Lysosome-associated membrane protein 3 (LAMP3) is a member of the LAMP-family of proteins, which are involved in the process of autophagy. Autophagy is induced by tamoxifen in breast cancer cells and ...may contribute to tamoxifen resistance. In this study, the significance of LAMP3 for tamoxifen resistance in breast cancer was examined. The methods employed included use of clonogenic assays to assess the survival of MCF7 breast cancer cells with LAMP3 knockdown after tamoxifen treatment and of quantitative real-time PCR of LAMP3 to evaluate its predictive value for first-line tamoxifen treatment in patients with advanced breast cancer.

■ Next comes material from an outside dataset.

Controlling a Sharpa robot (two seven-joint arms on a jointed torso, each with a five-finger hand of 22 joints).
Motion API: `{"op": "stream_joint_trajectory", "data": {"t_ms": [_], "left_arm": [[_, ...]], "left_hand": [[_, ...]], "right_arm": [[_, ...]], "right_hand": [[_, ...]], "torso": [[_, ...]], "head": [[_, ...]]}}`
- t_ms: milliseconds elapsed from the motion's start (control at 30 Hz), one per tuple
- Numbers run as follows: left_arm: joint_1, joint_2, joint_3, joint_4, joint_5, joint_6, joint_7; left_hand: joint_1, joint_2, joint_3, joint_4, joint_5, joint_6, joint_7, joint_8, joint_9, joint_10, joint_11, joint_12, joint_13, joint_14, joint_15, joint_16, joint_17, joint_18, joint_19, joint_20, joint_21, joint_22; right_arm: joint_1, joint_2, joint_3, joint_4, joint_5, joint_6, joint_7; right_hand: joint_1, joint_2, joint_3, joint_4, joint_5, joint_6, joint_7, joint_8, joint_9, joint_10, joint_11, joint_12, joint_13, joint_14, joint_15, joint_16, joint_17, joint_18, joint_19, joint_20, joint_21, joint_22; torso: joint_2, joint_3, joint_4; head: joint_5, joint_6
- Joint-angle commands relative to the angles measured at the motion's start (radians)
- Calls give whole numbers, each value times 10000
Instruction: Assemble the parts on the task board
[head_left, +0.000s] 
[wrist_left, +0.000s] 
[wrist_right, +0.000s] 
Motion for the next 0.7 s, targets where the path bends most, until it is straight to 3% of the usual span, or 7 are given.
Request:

Results show that tamoxifen treatment of MCF7 cells induced LAMP3 mRNA expression. LAMP3 knockdown in these cells increased tamoxifen sensitivity. Evaluation of expression of the autophagy markers, LC3B and p62, after LAMP3 knockdown showed increased expression levels, indicating that cells with LAMP3 knockdown have a suppressed ability to complete the autophagic process. In addition, knockdown of autophagy-associated genes resulted in sensitization to tamoxifen. Next, tamoxifen-resistant MCF7 cells were cultured. These cells had a sevenfold higher LAMP3 mRNA expression, showed elevated basal autophagy levels, and could be significantly resensitized to tamoxifen by LAMP3 knockdown. In patients treated with first-line tamoxifen for advanced disease (n=304), high LAMP3 mRNA expression was associated with shorter progression-free survival (P=0.003) and shorter post-relapse overall survival (P=0.040), also in multivariate analysis. Together, these results indicate that LAMP3 contributes to tamoxifen resistance in breast cancer. Tamoxifen-resistant cells are resensitized to tamoxifen by the knockdown of LAMP3. Therefore, LAMP3 may be clinically relevant to countering tamoxifen resistance in breast cancer patients.